Exercise:
Give back exactly the lines of the data below, starting with the line that has "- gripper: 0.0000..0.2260" and going on through the line that has "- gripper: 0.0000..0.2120".

[Data block Boundary: Start]

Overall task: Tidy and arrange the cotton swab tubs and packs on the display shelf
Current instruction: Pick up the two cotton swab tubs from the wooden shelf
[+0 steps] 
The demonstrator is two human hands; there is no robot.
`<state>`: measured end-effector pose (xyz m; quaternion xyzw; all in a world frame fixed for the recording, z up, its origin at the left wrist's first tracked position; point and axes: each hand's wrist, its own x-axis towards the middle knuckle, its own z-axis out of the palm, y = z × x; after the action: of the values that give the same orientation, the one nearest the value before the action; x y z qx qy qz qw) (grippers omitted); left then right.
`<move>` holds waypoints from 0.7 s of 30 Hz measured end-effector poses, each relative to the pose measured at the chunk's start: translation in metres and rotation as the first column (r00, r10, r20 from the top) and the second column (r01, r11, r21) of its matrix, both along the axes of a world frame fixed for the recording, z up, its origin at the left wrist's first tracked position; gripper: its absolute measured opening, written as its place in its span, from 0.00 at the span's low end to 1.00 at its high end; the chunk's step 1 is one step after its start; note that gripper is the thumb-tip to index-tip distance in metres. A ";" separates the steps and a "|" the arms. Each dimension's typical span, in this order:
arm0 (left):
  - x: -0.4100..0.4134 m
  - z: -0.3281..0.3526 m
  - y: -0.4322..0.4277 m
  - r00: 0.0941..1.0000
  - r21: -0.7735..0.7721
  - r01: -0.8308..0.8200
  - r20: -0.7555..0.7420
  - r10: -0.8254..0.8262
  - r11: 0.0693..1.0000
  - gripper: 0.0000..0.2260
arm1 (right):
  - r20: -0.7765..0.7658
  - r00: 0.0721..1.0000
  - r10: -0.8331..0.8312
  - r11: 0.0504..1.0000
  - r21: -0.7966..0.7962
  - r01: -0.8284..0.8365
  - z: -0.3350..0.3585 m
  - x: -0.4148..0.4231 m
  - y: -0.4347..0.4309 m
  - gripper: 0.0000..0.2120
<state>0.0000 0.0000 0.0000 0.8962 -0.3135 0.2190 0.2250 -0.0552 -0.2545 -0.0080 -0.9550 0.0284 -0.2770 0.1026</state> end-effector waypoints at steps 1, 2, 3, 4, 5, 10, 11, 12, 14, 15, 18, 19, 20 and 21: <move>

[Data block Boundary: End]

Response area:
  - gripper: 0.0000..0.2260
arm1 (right):
  - r20: -0.7765..0.7658
  - r00: 0.0721..1.0000
  - r10: -0.8331..0.8312
  - r11: 0.0504..1.0000
  - r21: -0.7966..0.7962
  - r01: -0.8284..0.8365
  - z: -0.3350..0.3585 m
  - x: -0.4148..0.4231 m
  - y: -0.4347..0.4309 m
  - gripper: 0.0000..0.2120

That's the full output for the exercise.